The part you refer to is called Subscriptions, here is the link for the docs
When emitting an event using this.$emit(event, metadata), the metadata parameter is a object that should contain id - any string/number (for deduplication), summary is any string, ts is the timestamp, i.e. new Date(event.date) . So it should look something like this:
Let me try to understand, you have one webhook that receives all 4 Slack payload types for interactivity and you want to send each type to a workflow specific for that type?
> The other issue I hit is that the ack response from the pipedream source needs to be sent within 3 seconds but this doesn’t always work.
Oh, so this is causing duplicated webhook events?
> Let me try to understand, you have one webhook that receives all 4 Slack payload types for interactivity and you want to send each type to a workflow specific for that type?
Exactly.
> Oh, so this is causing duplicated webhook events?
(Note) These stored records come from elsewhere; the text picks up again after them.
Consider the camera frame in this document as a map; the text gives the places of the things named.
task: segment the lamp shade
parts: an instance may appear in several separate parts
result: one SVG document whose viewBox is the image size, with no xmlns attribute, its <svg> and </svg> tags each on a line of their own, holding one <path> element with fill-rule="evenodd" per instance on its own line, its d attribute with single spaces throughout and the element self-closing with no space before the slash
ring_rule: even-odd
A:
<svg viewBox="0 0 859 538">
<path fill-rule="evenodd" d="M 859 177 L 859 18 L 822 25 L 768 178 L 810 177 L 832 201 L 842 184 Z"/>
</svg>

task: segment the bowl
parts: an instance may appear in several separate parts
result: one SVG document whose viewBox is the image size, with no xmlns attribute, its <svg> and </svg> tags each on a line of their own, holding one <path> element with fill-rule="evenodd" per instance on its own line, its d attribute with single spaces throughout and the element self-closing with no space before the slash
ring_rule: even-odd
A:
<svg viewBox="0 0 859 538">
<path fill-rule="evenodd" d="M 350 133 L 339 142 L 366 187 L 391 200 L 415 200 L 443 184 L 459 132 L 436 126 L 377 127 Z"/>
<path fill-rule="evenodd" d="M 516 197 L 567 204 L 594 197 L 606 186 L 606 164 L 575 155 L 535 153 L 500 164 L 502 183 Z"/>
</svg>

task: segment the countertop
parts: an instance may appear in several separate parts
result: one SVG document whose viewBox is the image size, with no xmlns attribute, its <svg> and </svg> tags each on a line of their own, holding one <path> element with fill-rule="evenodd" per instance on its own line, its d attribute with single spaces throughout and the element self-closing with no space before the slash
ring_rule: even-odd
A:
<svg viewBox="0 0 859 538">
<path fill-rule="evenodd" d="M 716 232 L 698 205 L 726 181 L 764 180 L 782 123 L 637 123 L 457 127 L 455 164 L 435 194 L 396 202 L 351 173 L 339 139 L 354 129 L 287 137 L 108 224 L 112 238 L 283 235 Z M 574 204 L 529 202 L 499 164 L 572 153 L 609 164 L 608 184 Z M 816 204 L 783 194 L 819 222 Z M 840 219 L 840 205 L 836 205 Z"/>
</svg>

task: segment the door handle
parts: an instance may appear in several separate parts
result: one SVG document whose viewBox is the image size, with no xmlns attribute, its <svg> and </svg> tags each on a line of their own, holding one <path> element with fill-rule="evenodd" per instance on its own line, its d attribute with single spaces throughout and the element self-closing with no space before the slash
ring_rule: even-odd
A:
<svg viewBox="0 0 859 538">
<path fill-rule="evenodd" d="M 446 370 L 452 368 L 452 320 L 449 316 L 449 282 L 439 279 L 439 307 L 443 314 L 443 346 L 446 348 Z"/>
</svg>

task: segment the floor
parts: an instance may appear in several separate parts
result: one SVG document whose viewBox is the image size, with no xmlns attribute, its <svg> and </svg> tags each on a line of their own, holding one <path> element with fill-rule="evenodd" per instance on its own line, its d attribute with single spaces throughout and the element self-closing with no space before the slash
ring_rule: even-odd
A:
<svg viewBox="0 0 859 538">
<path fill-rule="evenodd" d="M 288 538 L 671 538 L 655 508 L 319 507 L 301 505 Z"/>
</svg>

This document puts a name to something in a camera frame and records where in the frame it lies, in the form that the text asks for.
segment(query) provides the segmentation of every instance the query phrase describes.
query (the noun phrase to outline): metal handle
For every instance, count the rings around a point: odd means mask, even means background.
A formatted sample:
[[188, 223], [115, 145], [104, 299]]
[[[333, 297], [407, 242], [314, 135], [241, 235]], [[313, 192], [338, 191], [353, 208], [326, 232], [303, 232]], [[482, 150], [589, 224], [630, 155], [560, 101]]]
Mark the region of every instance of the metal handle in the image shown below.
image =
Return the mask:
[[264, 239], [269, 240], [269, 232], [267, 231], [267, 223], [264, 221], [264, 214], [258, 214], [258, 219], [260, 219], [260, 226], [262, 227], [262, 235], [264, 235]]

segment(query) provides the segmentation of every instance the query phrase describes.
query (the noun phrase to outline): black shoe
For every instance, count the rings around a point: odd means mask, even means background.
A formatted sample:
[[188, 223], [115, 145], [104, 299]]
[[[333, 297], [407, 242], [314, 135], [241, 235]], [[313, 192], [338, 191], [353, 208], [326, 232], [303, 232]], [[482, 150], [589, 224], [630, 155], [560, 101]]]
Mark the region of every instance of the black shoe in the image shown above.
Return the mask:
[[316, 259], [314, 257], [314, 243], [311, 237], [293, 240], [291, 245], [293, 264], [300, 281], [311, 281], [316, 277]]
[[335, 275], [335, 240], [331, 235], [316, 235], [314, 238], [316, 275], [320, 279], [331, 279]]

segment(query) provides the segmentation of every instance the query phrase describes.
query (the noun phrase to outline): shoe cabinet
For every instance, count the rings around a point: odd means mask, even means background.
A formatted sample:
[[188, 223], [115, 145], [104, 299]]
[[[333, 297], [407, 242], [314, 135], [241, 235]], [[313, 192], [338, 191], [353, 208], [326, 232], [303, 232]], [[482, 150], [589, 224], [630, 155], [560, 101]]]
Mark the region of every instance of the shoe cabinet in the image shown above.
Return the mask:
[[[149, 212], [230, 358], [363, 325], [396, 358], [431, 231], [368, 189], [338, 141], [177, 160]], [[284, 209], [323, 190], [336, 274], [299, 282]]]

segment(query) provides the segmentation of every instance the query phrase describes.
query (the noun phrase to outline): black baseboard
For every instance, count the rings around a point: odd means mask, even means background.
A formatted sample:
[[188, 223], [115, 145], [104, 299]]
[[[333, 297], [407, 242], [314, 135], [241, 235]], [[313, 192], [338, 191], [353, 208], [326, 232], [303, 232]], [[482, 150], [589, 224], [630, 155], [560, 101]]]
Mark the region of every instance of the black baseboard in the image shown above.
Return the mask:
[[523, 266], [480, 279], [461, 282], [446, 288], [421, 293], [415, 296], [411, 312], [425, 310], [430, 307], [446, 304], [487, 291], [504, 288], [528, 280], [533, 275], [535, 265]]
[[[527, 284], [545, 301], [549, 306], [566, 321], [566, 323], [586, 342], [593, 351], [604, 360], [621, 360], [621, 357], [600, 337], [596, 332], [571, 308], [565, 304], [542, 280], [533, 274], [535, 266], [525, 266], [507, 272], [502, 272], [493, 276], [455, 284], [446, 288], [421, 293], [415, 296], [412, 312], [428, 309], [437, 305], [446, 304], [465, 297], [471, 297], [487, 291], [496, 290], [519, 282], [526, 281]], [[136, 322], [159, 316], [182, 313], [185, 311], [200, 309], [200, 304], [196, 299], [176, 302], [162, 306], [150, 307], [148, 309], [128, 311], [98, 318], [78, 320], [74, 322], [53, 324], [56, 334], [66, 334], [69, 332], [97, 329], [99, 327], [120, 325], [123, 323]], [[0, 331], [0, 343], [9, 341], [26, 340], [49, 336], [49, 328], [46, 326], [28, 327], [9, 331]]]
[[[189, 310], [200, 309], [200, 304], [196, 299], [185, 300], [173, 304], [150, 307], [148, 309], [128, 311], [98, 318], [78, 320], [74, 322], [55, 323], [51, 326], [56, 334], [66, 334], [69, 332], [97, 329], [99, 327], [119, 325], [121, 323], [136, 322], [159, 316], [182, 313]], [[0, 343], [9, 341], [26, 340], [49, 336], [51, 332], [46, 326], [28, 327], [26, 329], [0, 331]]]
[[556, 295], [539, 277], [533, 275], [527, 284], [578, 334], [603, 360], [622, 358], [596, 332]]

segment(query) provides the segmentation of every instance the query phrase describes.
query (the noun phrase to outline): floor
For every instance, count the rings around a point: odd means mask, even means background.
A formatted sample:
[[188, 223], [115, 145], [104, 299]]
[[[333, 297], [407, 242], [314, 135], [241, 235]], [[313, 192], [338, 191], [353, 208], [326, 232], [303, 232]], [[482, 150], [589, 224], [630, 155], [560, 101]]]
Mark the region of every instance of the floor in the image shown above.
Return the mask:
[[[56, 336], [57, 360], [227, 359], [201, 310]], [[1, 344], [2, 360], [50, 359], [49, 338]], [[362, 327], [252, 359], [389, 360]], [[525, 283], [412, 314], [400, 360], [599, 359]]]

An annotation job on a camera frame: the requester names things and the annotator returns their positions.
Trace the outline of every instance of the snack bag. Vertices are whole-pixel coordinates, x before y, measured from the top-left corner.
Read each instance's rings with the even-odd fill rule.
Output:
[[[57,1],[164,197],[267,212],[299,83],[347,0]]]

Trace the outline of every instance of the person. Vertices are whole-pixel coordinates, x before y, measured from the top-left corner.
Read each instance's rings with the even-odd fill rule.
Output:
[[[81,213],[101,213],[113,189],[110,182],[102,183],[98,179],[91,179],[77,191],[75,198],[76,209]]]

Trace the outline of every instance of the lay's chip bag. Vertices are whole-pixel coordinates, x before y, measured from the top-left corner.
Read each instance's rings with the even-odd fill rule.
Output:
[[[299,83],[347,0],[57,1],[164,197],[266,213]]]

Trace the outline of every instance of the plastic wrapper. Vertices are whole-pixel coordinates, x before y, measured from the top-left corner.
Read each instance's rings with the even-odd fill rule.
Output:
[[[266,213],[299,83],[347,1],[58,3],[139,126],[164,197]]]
No, the slack docs aren’t great but the key timing constraints are:
(1) HTTP response with 200 Ok within 3 seconds.
> All apps must, as a minimum, acknowledge the receipt of a valid interaction payload.
> To do that, your app must reply to the HTTP POST request with an HTTP 200 OK response. This must be sent within 3 seconds of receiving the payload. If your app doesn’t do that, the Slack user who interacted with the app will see an error message. Make sure your app responds quickly.
In some of my early tests, I struggled to achieve this. I know that sometimes workflows take up to 8 seconds extra (presumably lambda cold starts). Not sure where to measure the Source HTTP response times but I did assume some intermittent silent failures are down to this constraint (they might not be.)
(2) publish to a response_url
Can be done up to 5 times within 30 minutes. This is the job of the workflow.
Using Pipedream Subscriptions - cleaner, but harder.
Using an HTTP source for each the 4 specific payloads workflows, and one workflow with a Slack trigger and a custom Node step that has an if/else that checks for the payload type and sends to the according HTTP endpoint - easier
I’m guessing it would be the same for both, since I think each triggered event counts as one invocation.
But or @U02A06JPKEH will probably know the exact answer, can one of you help please when you get online?